Ben diversa invece la situazione in casa Fides Montevarchi:
“La loro vittoria del campionato in questa stagione, con una squadra giovanissima totalmente prodotta dal vivaio, è la dimostrazione perfetta che la programmazione e il lavoro sui giovani paga. La supervisione e il lavoro di un grandissimo come Giorgio Ottaviani, ha dato i suoi frutti e conferma le mie convinzioni”.
Proprio per questo, raggiunti i 32 anni di età, le prospettive di Marco Evangelisti risultano molto tendenti ad intraprendere un lavoro di formatore e allenatore, una volta appese le scarpette al chiodo:
“In verità non penso a ritirarmi al momento, anzi, credo che potrò ancora giocare a lungo.

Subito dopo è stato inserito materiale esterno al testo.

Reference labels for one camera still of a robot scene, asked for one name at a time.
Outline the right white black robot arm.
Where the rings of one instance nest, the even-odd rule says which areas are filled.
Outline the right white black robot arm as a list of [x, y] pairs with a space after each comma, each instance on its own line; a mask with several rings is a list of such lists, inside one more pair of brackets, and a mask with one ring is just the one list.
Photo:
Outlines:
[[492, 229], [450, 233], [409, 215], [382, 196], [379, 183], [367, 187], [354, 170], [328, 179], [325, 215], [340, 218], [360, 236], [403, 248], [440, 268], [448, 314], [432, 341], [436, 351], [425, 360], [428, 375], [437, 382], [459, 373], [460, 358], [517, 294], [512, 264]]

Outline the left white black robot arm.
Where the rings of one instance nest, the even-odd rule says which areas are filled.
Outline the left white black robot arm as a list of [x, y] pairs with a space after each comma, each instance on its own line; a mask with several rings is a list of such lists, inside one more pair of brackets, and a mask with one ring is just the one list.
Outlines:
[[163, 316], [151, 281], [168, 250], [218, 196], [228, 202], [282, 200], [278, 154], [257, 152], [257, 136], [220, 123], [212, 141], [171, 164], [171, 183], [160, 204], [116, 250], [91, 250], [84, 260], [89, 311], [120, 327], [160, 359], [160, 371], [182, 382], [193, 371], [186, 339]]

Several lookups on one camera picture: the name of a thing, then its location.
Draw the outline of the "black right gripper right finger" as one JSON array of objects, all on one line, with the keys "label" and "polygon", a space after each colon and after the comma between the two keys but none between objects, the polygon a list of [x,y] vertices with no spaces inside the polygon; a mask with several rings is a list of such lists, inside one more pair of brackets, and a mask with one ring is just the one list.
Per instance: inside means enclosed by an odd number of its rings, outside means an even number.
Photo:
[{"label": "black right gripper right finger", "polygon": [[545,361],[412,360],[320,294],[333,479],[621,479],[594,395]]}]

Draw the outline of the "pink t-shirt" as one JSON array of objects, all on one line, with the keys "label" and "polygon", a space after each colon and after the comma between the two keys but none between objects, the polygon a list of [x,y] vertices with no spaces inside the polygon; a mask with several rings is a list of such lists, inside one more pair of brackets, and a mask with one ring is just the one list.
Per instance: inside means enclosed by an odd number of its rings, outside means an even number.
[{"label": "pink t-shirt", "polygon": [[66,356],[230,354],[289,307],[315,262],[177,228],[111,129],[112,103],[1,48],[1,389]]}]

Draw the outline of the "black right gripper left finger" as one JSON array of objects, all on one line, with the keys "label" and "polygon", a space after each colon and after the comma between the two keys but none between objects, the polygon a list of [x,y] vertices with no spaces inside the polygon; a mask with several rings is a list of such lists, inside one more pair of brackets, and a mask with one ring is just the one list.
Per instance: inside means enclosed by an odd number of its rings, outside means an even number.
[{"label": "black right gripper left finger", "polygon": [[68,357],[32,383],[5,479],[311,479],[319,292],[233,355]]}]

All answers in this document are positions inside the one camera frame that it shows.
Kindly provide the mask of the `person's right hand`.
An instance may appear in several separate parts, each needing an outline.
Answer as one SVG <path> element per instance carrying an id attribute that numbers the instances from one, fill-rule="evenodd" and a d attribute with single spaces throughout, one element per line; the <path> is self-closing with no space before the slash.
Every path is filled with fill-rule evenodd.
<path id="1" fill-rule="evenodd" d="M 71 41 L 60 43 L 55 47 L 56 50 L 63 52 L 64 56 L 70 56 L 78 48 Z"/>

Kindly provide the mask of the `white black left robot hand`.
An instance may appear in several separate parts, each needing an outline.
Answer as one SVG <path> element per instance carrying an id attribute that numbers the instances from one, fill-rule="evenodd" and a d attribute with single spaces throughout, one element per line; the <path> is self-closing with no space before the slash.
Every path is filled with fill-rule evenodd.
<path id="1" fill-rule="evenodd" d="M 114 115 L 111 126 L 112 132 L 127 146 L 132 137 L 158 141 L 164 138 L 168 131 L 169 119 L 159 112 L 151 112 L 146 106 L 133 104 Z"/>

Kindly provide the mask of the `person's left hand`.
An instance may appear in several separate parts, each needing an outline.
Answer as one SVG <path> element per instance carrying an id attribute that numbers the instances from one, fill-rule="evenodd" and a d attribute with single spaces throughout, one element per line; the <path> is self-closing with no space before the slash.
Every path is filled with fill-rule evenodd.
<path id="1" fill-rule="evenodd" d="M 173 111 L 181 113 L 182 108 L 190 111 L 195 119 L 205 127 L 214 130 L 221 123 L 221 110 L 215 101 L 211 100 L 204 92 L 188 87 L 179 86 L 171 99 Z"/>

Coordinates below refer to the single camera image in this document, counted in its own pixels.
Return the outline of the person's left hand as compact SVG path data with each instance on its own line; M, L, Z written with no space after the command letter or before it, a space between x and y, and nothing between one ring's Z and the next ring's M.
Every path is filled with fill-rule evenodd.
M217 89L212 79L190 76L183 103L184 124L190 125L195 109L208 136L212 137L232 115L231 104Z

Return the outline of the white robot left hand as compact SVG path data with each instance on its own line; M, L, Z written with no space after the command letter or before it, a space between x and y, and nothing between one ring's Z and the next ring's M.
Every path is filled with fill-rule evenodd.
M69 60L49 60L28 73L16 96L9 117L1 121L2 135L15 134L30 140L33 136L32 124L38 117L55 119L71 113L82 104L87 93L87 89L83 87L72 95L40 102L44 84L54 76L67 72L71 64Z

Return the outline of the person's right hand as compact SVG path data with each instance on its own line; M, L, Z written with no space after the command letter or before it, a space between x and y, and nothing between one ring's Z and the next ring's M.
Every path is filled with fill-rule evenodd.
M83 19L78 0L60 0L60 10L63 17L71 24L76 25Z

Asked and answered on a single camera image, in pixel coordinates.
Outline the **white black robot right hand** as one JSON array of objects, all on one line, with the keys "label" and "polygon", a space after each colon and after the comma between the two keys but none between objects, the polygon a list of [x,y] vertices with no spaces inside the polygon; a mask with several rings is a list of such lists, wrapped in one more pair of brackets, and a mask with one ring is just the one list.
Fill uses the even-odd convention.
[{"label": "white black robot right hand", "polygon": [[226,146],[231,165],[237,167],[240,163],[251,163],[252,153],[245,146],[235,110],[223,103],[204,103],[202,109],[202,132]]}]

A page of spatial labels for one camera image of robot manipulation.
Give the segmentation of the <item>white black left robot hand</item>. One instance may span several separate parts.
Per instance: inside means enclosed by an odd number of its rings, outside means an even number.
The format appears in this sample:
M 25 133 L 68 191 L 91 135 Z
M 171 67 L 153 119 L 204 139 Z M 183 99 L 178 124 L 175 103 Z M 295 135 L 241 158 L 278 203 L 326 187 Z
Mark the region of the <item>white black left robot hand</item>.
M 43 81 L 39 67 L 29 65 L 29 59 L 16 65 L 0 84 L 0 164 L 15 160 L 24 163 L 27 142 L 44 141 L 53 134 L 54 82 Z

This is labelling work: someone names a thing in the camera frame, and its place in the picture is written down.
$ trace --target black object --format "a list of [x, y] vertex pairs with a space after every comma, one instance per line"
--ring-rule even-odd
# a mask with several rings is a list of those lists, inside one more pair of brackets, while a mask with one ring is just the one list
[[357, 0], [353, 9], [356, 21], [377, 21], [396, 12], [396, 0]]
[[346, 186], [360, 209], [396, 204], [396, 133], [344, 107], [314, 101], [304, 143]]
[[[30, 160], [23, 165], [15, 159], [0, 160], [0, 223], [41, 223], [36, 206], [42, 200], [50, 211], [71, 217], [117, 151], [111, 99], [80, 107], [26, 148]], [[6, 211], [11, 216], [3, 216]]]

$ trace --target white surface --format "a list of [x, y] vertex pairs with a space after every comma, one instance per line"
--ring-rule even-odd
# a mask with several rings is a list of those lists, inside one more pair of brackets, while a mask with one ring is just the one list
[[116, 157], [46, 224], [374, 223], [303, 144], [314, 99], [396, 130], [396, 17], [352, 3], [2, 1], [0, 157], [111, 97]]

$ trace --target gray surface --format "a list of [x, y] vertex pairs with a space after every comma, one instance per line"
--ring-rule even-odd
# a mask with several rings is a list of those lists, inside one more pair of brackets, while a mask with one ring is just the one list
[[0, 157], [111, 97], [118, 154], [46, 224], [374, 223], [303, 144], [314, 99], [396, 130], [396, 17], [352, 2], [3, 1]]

La mia volontà è quella di restare nel professionismo per ancora molti anni, giocando il più possibile, senza scendere di categoria anche quando, eventualmente, le mie prestazioni dovessero calare: non credo che sarò il tipo di giocatore che, a fine carriera, si accontenta di tornare a calcare parquet di categorie semi professionistiche o magari tornare “a casa. Sto seguendo da 3 anni il corso di allenatore, perché il mio interesse verso il futuro del gioco e verso la formazione dei giovani è attualmente primario. L’obiettivo è quello di diventare allenatore professionista, così come lo sono adesso per il basket giocato: la pallacanestro è la mia vita da sempre, non riesco ad immaginarmi vivere senza, o facendo qualcos’altro”.
Lasciamo così Marco al suo ritorno verso Agrigento, pronto ad iniziare la preparazione per la sua terza stagione in maglia bianco azzurra, in serie A2.
Gli stessi colori sociali che indossava quando, ancora bambino, iniziava a calcare le palestre e i parquet locali con il Centro Sportivo Alberto Galli, come testimoniato dalla foto che ha recentemente postato nel suo profilo Facebook: un completino bianco azzurro, una storia di amore con il gioco iniziata 25 anni fa, una passione rinnovata e cresciuta nel tempo, tanto da diventare una professione e destinata a proseguire per molti anni a venire.